**WHAT IS EXPECTED:**
Only the lines that include "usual" should be copied from the data below.

**DATA SHOWN:**
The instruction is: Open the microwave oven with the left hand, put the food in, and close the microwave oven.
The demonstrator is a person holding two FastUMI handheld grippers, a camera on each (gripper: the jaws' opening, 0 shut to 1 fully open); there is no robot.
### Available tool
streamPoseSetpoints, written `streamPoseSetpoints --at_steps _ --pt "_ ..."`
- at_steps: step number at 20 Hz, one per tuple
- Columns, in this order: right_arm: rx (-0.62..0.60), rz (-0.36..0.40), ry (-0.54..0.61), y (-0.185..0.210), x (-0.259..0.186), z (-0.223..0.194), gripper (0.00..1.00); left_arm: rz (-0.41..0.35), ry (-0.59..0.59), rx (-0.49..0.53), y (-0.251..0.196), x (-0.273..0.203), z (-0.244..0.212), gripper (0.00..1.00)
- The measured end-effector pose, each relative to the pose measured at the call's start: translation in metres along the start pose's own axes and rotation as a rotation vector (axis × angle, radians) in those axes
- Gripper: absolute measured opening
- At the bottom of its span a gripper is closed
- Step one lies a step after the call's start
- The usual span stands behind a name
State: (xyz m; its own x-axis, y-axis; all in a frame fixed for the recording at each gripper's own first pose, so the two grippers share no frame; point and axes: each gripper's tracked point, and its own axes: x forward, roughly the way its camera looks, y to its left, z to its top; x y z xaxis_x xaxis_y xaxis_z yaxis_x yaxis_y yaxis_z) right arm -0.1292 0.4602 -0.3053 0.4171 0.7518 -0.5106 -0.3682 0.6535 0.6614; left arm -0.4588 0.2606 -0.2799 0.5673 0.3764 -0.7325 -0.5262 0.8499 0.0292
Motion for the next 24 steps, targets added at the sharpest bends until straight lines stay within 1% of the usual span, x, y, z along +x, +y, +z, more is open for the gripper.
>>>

**COMPLETED TASK:**
- The usual span stands behind a name
Motion for the next 24 steps, targets added at the sharpest bends until straight lines stay within 1% of the usual span, x, y, z along +x, +y, +z, more is open for the gripper.

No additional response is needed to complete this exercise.